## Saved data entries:
::::::::::

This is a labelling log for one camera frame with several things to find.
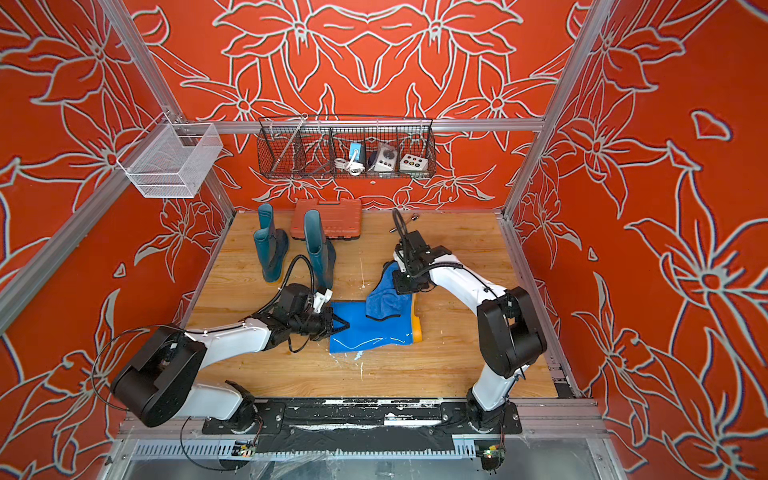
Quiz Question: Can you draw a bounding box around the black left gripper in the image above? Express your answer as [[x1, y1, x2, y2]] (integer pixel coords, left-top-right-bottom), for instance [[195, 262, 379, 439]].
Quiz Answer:
[[289, 308, 350, 340]]

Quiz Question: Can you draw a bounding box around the blue microfiber cloth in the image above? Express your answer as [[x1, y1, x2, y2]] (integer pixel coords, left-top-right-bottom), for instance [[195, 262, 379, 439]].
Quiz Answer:
[[365, 261, 411, 322]]

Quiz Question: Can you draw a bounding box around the teal rubber boot orange sole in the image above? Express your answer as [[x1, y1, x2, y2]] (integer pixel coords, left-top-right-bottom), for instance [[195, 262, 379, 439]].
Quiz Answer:
[[253, 203, 289, 283]]

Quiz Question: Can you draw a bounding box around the blue rubber boot orange sole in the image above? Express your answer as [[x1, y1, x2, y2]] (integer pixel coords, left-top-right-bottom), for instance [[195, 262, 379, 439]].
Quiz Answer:
[[329, 296, 423, 354]]

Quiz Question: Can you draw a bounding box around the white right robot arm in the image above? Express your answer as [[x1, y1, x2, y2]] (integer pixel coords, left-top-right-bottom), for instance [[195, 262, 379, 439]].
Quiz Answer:
[[393, 228, 547, 432]]

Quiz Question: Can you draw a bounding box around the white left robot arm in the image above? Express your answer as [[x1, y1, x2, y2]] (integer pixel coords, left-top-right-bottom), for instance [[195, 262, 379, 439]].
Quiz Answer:
[[110, 307, 350, 433]]

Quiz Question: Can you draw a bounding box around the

::::::::::

## Problem to solve:
Output each line above exactly. Skip the images.

## Reply:
This is a labelling log for one camera frame with several things to find.
Quiz Question: Can you draw a bounding box around the black left gripper in the image above? Express your answer as [[x1, y1, x2, y2]] (integer pixel coords, left-top-right-bottom), for instance [[195, 262, 379, 439]].
Quiz Answer:
[[289, 308, 350, 340]]

Quiz Question: Can you draw a bounding box around the blue microfiber cloth in the image above? Express your answer as [[x1, y1, x2, y2]] (integer pixel coords, left-top-right-bottom), for instance [[195, 262, 379, 439]].
Quiz Answer:
[[365, 261, 411, 322]]

Quiz Question: Can you draw a bounding box around the teal rubber boot orange sole in the image above? Express your answer as [[x1, y1, x2, y2]] (integer pixel coords, left-top-right-bottom), for instance [[195, 262, 379, 439]].
Quiz Answer:
[[253, 203, 289, 283]]

Quiz Question: Can you draw a bounding box around the blue rubber boot orange sole in the image above? Express your answer as [[x1, y1, x2, y2]] (integer pixel coords, left-top-right-bottom), for instance [[195, 262, 379, 439]].
Quiz Answer:
[[329, 296, 423, 354]]

Quiz Question: Can you draw a bounding box around the white right robot arm in the image above? Express your answer as [[x1, y1, x2, y2]] (integer pixel coords, left-top-right-bottom), for instance [[195, 262, 379, 439]].
Quiz Answer:
[[393, 228, 547, 432]]

Quiz Question: Can you draw a bounding box around the white left robot arm in the image above? Express your answer as [[x1, y1, x2, y2]] (integer pixel coords, left-top-right-bottom), for instance [[195, 262, 379, 439]].
Quiz Answer:
[[110, 307, 350, 433]]

Quiz Question: Can you draw a bounding box around the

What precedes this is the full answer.